The release of Call of Duty: Modern Warfare 2 marks a pivotal point in entertainment history. Some feel, as I do, that this game is undeserving of the attention it got and the enormous amount of sales and revenue generated. My own reasoning for this is that the game itself is flawed. Not that Infinity Ward is bad at what they or anything (quite the opposite), but they just can’t top what seems to be their best game yet, Call of Duty 4: Modern Warfare.
So, I decided to go back and replay Modern Warfare, for only the second time. Granted, it didn’t pack the same awe-filled punch it did when I first played through, however I still greatly enjoyed the experience more than I thought I would. So I present an unconventional retrospective that also partially functions as a review. It essentially cuts down to how the game made me feel and how i approached it.
I bring my scope up to my right eye. I hold my breath and in my head I count “One, two, three, one, two, three“. A burly man, mid-thirties, sprints from behind a concrete wall. In his hands he is carrying an AK-74, a 5.45 caliber assault rifle. He shouts. I fire, but the shot goes wild and the bullet hits an abandoned car. I curse and slide the Dragunov clip out. I berate myself in my head; why hadn’t I reloaded before?

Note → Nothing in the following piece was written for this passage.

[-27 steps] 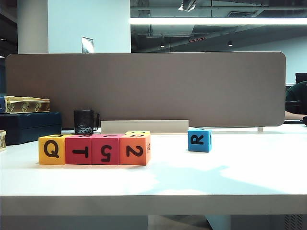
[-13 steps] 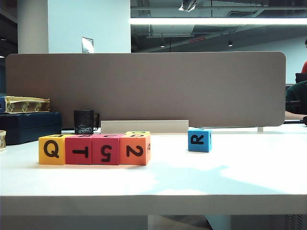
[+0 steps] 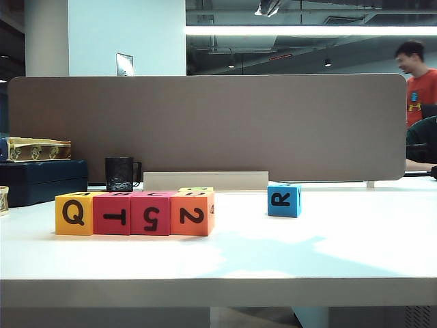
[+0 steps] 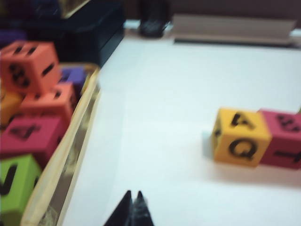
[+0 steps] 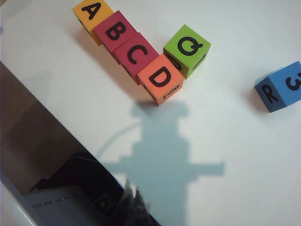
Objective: Select the appropriate blocks from the scattered letter blocks on the table and arrange them in a row to spell out "ABCD".
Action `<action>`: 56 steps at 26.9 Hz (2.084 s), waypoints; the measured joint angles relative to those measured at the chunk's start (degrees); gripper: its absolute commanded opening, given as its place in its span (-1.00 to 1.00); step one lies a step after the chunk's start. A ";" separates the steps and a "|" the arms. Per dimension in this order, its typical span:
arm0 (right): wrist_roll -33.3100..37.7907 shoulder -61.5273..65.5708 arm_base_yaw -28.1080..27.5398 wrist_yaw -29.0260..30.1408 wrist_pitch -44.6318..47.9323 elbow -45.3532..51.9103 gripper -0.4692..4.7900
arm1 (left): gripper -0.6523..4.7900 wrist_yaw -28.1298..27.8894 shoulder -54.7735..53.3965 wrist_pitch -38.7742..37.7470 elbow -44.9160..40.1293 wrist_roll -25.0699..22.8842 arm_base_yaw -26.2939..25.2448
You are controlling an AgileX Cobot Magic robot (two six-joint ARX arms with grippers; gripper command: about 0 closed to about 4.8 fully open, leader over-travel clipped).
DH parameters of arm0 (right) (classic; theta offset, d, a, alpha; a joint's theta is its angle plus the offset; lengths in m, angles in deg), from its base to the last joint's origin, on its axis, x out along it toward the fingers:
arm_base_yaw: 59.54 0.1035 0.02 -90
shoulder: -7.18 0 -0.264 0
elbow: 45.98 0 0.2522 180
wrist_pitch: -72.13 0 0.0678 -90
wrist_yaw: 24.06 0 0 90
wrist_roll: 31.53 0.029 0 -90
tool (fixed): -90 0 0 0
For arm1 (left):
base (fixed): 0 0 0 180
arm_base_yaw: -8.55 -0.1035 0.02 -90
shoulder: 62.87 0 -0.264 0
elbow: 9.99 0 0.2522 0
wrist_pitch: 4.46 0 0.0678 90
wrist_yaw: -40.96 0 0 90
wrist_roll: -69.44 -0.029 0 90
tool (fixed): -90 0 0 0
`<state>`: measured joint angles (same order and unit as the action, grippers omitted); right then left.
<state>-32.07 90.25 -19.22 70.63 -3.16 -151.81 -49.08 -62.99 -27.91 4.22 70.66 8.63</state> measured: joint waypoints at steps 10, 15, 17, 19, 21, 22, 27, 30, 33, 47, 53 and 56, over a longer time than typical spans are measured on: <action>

I pull a fresh, heavy clip from my ammunition pouch and pop it into the clip slot. The sound it makes is calming; the sound of oiled metal clicking together, creating a synergistic relationship of death. I swing the gun around so that my eye once again peers down the scope. The man, now screaming at his comrades in Russian, is crouched behind the shoddy Eastern-European generi-brand car. I consider my options. Do I pop him in the head, make it quick? Or do I put a 7.62x54mm round into his calf, and make him wish he’d picked a better hiding spot? I decide on the latter. My finger squeezes the trigger, not too much, not too little. The gun roars, kicks. I hold it steady.

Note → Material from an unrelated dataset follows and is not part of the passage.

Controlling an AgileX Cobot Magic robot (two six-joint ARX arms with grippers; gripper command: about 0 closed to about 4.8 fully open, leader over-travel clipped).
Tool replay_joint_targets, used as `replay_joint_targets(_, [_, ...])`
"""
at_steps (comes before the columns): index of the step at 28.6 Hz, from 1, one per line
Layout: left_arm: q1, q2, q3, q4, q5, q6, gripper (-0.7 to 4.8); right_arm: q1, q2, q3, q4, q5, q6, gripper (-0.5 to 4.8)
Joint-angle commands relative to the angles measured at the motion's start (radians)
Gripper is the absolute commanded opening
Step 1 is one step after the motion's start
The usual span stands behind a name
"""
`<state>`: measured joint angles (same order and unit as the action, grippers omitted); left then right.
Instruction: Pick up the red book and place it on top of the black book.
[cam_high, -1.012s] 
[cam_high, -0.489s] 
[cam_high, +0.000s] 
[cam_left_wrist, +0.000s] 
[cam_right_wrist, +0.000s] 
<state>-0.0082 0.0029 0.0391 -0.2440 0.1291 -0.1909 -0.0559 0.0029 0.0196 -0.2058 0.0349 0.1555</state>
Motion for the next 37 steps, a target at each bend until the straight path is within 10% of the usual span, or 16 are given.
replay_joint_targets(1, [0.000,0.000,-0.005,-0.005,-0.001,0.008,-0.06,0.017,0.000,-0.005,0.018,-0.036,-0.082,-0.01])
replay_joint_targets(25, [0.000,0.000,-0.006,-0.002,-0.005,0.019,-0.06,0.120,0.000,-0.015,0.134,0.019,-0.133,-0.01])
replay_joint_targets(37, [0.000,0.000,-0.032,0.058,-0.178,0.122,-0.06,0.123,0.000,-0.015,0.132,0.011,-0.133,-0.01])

The man keels over, his lower right leg now useless. I can see I’ve shattered his tibia; the bullet went straight through. His gun is now laying a few feet away from him. I can see, even at this distance, the fear in his eyes. I stow the Dragunov away and un-holster my Heckler & Koch USP .45 ACP Tactical. My teammates systematically end the lives of the Russian mans comrades, a single bullet into the soft tissue of the brain. I stride over to the man I’d shot; he’s bleeding bad now. He babbles away in Russian: I can’t understand a word of it. I line the pistol up with his head as he agonizingly crawls for his assault rifle, inches away. I let him grab it, let him feel the warm handle of the gun one last time before I fire my gun point blank into his other leg.

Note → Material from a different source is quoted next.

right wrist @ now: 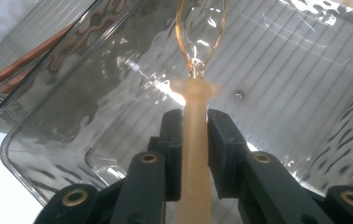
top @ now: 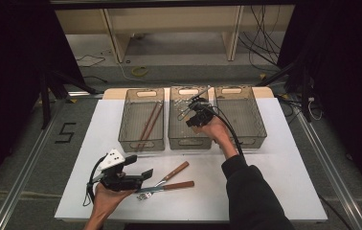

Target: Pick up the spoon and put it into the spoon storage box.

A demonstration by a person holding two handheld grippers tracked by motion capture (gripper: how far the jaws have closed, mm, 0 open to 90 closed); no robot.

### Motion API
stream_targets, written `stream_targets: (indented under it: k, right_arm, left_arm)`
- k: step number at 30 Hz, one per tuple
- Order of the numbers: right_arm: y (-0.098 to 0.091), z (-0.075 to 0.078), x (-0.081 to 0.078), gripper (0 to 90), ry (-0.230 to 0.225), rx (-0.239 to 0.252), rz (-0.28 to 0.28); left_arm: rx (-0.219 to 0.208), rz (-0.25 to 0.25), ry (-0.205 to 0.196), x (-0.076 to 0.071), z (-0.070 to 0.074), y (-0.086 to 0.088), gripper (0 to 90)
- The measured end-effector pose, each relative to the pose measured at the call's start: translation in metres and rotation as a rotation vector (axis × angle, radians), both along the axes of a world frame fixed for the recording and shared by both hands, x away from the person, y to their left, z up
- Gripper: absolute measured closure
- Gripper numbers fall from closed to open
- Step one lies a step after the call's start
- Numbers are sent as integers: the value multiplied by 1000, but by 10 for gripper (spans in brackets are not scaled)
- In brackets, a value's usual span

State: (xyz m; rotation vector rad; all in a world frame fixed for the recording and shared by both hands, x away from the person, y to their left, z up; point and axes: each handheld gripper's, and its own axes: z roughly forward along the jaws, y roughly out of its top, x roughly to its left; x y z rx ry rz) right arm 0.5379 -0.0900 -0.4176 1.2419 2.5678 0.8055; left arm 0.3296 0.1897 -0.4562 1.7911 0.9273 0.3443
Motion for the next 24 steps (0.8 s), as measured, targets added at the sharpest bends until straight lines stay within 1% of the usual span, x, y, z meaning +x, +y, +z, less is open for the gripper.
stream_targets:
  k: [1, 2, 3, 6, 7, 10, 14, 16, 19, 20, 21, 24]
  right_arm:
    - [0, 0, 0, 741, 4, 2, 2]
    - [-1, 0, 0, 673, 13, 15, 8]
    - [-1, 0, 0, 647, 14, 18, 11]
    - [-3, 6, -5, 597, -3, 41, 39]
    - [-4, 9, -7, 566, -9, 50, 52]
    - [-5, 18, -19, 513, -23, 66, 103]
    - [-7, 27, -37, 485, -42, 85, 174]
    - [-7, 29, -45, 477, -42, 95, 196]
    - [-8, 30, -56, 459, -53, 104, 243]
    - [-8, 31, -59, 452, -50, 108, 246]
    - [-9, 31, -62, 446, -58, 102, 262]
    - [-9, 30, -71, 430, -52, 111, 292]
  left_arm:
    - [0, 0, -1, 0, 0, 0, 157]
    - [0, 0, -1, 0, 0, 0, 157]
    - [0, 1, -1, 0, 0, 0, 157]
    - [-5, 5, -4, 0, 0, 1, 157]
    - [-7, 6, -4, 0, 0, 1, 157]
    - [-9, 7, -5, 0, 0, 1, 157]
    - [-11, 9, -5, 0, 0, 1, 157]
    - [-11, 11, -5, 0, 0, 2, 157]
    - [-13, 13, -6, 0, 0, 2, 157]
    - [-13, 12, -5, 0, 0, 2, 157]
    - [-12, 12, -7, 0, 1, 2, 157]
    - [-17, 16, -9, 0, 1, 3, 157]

He cringes and whips around, gun unsteady, vision already darkening. I bring the gun mere inches away from his face. He has no time to fire, no time to think. No time to wonder “Why?”. I’d ask myself the same question, but I’m just doing my job. I end his life. One .45 caliber ACP round to the soft tissue of the brain. I move forward, pull out my rifle, and repeat the process. One, two, three, one, two, three.